Rolling hills and rugged mountains dominate the western highlands.

eSwatini, Eswatini, Swaziland. Call it what you like and write it as you wish this small kingdom in the south-eastern corner of Africa has held a special charm for me since my first brief visit in 1987.

Those days Swaziland, as it was previously called, was a short hop, skip and jump across the border where apartheid South Africa was strictly censored and policed while the neighbouring countries freely allowed the unspeakable sins of gambling, soft-porn movies and inter-racialism. An irresistible lure for many South Africans who stole across the border for a weekend of transgression without telling the dominee.
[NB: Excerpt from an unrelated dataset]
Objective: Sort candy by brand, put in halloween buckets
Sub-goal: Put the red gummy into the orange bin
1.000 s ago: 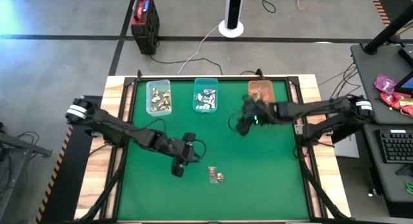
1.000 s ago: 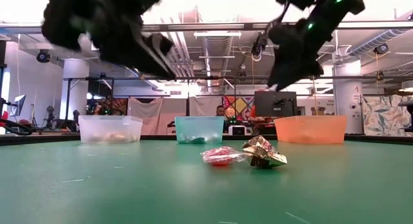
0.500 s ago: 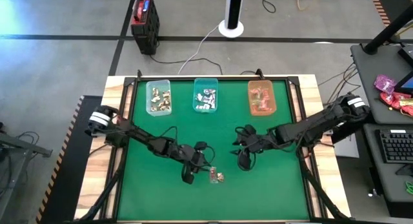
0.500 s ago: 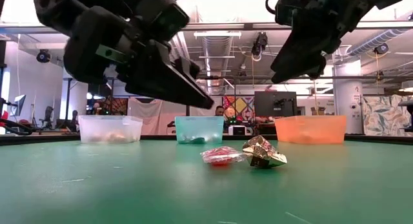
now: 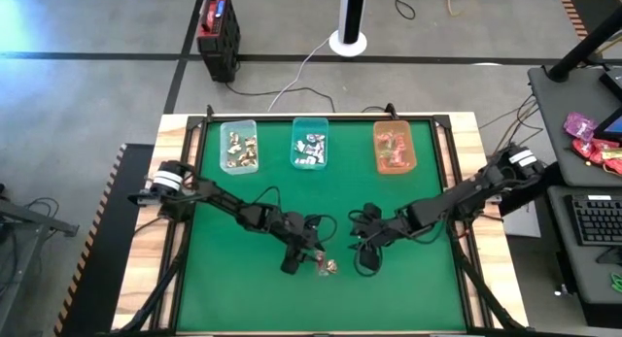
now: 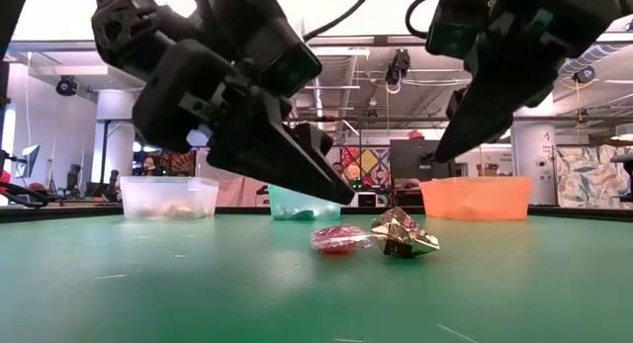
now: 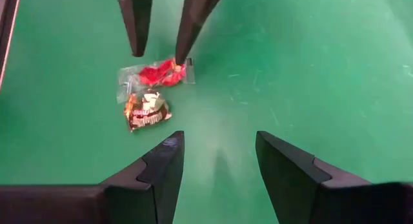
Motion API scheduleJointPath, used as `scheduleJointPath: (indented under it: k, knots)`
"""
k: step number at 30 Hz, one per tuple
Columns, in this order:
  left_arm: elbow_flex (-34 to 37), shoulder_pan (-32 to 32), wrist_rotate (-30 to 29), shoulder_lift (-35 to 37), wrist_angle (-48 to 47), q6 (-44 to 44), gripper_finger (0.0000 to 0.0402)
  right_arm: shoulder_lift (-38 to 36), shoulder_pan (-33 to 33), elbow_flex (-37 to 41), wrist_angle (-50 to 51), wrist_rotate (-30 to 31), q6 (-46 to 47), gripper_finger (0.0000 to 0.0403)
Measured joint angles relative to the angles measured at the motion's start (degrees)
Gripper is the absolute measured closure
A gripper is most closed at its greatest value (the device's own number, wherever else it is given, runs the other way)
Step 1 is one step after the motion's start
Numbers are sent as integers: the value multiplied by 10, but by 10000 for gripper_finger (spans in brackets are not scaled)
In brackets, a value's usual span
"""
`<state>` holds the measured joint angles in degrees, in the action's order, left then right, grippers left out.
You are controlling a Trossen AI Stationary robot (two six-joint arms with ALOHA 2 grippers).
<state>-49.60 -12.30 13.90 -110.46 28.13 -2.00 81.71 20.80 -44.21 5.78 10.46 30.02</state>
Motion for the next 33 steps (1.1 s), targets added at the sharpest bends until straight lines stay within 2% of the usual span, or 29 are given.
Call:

My trip was slightly less covert. Our company had booked into the Royal Swazi Spa for a three-day “planning conference” and all managers with their partners were required to attend. But it could never be three days of all work and no play. One entertainment that was arranged for us was a fun motor rally through the surrounding hills. Clues were given to navigators and penalties were incurred if drivers drove too fast and arrived too soon. It was an enjoyable way of exploring the sights of this small but diverse country.
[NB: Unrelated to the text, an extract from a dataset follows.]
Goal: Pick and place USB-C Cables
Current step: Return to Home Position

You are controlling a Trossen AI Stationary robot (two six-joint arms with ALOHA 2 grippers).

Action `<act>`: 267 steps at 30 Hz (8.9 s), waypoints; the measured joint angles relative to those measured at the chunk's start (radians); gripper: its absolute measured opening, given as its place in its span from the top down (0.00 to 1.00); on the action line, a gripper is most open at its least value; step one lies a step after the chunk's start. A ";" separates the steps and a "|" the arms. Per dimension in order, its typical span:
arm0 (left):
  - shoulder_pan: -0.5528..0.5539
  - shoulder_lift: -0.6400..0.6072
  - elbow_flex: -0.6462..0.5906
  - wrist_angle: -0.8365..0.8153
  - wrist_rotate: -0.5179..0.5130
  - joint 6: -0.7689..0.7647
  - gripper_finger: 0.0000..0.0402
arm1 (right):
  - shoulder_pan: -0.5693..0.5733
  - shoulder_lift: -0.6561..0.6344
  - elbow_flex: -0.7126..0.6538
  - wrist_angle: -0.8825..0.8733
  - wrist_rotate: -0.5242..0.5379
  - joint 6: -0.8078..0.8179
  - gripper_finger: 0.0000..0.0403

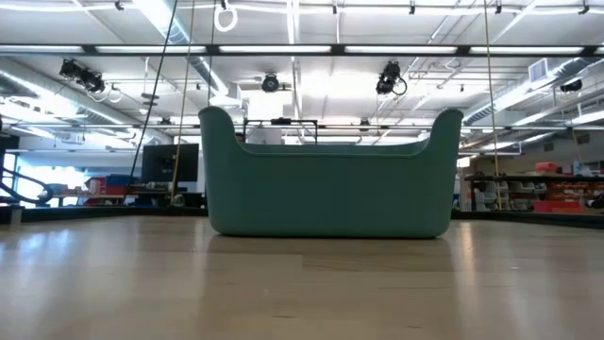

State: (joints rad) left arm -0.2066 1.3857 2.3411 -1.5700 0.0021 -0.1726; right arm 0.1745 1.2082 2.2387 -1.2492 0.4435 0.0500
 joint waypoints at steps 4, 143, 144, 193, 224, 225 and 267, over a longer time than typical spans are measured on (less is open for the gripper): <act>-0.115 -0.074 -0.001 -0.002 -0.001 0.001 0.69 | 0.000 -0.028 0.000 -0.045 0.000 0.009 0.63; 0.349 -1.360 -2.333 1.738 0.220 -0.105 0.69 | -0.080 -1.126 -2.230 1.316 0.012 0.235 0.64; 0.349 -1.360 -2.333 1.738 0.220 -0.105 0.69 | -0.080 -1.121 -2.230 1.315 0.015 0.235 0.64; 0.264 -1.234 -2.333 1.635 0.177 0.089 0.99 | -0.079 -0.957 -2.230 1.316 -0.073 0.104 0.99; 0.189 -1.163 -2.333 1.634 0.137 0.048 0.96 | -0.079 -0.958 -2.230 1.450 -0.076 -0.116 0.97; 0.189 -1.163 -2.333 1.633 0.137 0.063 0.96 | -0.079 -0.958 -2.230 1.451 -0.076 -0.125 0.97; 0.000 -1.166 -2.333 1.634 0.056 0.309 0.95 | -0.079 -0.958 -2.230 1.538 -0.355 -0.262 0.97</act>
State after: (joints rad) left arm -0.2070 0.2199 0.0086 0.0643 0.0586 0.1360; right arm 0.0959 0.2504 0.0090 0.2890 0.0883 -0.2116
Eastern eSwatini’s lush vegetation.

Now, in November 2018, The Kingdom of Swaziland had by decree of King Mswati III been recently renamed The Kingdom of eSwatini but little else has changed since my first visit all those years ago. The Royal Swazi Sun is still a prime destination for those who can afford it and the surrounding countryside still holds a special charm that is unique to this country.
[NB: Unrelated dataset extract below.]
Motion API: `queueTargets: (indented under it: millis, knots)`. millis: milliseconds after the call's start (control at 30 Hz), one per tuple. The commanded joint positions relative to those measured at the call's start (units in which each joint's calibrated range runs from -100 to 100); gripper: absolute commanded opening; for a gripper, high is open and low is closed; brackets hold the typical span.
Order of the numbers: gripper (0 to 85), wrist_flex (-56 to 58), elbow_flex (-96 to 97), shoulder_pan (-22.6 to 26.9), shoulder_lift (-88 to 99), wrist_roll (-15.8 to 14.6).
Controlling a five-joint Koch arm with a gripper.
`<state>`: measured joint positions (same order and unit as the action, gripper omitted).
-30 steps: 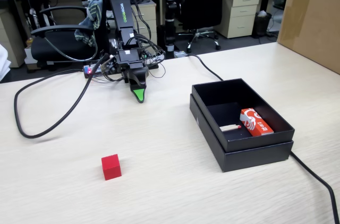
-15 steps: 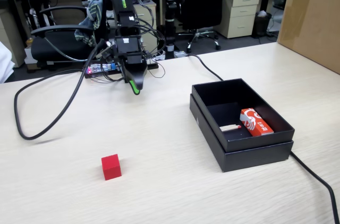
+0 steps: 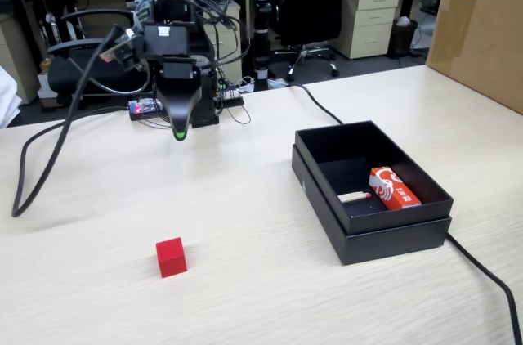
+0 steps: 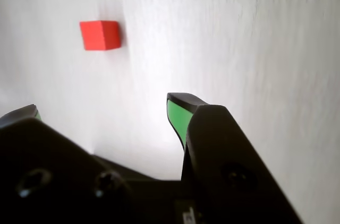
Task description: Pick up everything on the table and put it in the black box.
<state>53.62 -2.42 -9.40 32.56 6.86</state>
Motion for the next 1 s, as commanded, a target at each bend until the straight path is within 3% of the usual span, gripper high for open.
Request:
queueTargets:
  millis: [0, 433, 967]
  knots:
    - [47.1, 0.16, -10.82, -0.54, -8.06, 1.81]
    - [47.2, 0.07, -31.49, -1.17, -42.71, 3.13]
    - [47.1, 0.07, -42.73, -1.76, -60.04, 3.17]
A family of Egyptian Geese on an outing.

eSwatini is tiny (smaller than the Kruger National Park) in comparison to neighbouring South Africa but it packs a serious punch in what it offers visitors. Several trips still haven’t been enough take in all its history, culture, arts, wildlife, adventure activities and many other attractions. There always seems to be something new to discover. Whether you want to be pampered in five-star luxury or test your 4×4’s abilities, eSwatini has it all and it’s less than four hours’ drive from Johannesburg or Pretoria.

But be warned, this is not a visit that’s going to be rushed. The pace of life palpably slows down between getting your exit stamp from South Africa and entry stamp into eSwatini. Leave your impatience at the border, slow down, relax and enjoy a destination which is so similar yet so different from South Africa.

Life moves at an easy pace in eSwatini.

For the next few posts I’ll be sharing my experiences. I hope you’ll enjoy it as much as I did.

After driving along the eSwatini border on the South African side, I entered the country without fuss at the Oshoek/Nqwenya border-post, the largest and busiest of no less than eleven entry points from South Africa.